Country:United States

Lifetime: 1872 - 1942 Passed: ≈ 81 years ago

Albert Payson Terhune was an American author, dog breeder, and journalist. He was popular for his novels relating the adventures of his beloved collies and as a breeder of collies at his Sunnybank Kennels, the lines of which still exist in today's Rough Collies.

 

Albert Payson Terhune was born in New Jersey to Mary Virginia Hawes and the Reverend Edward Payson Terhune. His mother was a writer of household management books and pre-Civil War novels under the name Marion Harland. Terhune had four sisters and one brother, though only two of his sisters lived to be adults: Christine Terhune Herrick (1859–1944); and Virginia Terhune Van De Water (1865–1945).

 

Sunnybank was originally the family's summer home, with Terhune making it his permanent residence in 1912. He was educated at Columbia University where he received a Bachelor of Arts degree in 1893. From 1894 to 1916, he worked as a reporter for The Evening World.

 

He boxed exhibition matches with James J. Corbett, Bob Fitzsimmons and James J. Jeffries.

 

His Sunnybank Kennels where he bred and raised Rough Collies were "the most famed collie kennels in the U.S."

 

"Bert" Terhune was an active member of the Adventurers' Club of New York.

 

Terhune was married twice.
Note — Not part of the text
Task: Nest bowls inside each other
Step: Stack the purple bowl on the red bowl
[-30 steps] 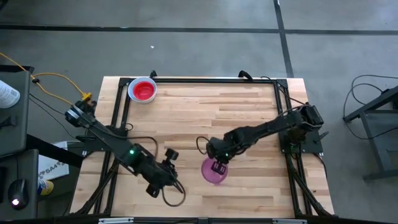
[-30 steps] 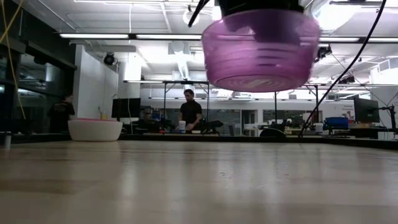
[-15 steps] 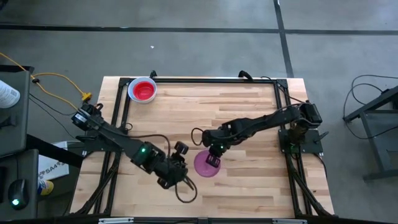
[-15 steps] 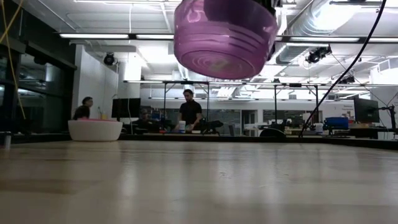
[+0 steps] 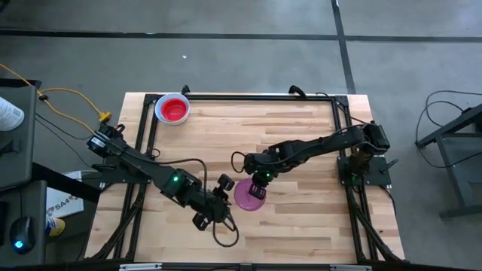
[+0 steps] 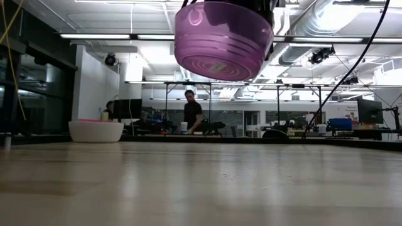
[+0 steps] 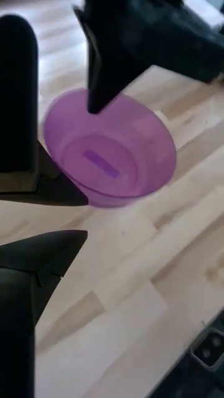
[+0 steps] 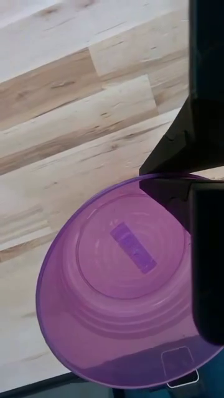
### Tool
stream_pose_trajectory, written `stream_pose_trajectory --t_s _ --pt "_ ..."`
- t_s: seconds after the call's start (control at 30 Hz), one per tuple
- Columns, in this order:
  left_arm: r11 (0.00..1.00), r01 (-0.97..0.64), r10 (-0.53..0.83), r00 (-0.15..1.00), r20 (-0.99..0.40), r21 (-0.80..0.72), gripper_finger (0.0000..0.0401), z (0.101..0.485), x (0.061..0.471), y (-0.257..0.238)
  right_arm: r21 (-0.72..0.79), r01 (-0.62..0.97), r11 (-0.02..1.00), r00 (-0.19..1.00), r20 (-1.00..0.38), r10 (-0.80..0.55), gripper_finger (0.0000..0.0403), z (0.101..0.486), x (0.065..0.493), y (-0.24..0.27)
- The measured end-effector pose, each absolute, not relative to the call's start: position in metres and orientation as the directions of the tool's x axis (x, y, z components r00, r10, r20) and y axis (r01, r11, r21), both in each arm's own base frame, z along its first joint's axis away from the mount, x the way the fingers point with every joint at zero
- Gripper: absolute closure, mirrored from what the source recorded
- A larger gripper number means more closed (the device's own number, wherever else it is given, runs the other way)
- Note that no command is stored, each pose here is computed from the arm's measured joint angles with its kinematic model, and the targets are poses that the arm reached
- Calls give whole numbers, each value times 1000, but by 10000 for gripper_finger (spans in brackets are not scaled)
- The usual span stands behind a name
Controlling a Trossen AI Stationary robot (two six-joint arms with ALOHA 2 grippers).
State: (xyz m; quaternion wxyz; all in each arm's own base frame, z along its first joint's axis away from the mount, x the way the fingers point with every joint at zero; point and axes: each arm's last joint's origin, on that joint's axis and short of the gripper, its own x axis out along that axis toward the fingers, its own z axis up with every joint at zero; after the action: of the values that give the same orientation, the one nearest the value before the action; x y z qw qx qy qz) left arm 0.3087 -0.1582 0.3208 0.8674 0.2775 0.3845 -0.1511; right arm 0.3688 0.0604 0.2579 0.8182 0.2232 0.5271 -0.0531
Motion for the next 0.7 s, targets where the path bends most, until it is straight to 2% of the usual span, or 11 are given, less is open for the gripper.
stream_pose_trajectory --t_s 0.1,0.7 --pt "802 494 -79 646 -759 337 329 317 314 -156 312 319 895 441 -885 151 400 258 369 60" --pt "812 480 -46 619 -784 332 329 315 316 -143 373 314 873 451 -868 209 400 260 377 47"
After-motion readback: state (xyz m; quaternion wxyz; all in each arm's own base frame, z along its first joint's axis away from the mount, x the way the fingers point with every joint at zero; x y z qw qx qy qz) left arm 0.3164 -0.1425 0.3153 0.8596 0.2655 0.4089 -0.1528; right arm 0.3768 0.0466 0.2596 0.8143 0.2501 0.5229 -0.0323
His first wife, Lorraine Bryson Terhune, died at the age of 23, four days after giving birth to Lorraine Virginia Terhune Stevens (1898–1956) and nine months into the marriage. He later remarried to Anice Terhune; they never had children. He died on February 18, 1942. He was buried at the Pompton Reformed Church in Pompton Lakes, New Jersey.

 

Albert Payson Terhune first published short stories about his collie Lad, titled Lad Stories, in various general-interest magazines, including Red Book, Saturday Evening Post, Ladies' Home Journal, Hartford Courant, and the Atlantic Monthly. The first of his novels about his dogs, Lad: A Dog, collected a dozen stories of his collie Lad in novel form. Lad was followed by over 30 additional dog-focused novels, including two additional books about Lad. Published in 1919, the novel was a best seller in both the adult and young adult markets and has been reprinted over 80 times. It was adapted into a feature film in 1962. Terhune is now often criticized for his starkly racist depictions of the minorities, hill people and so-called "half-breeds" that peopled parts of northern New Jersey less idealized than Sunnybank.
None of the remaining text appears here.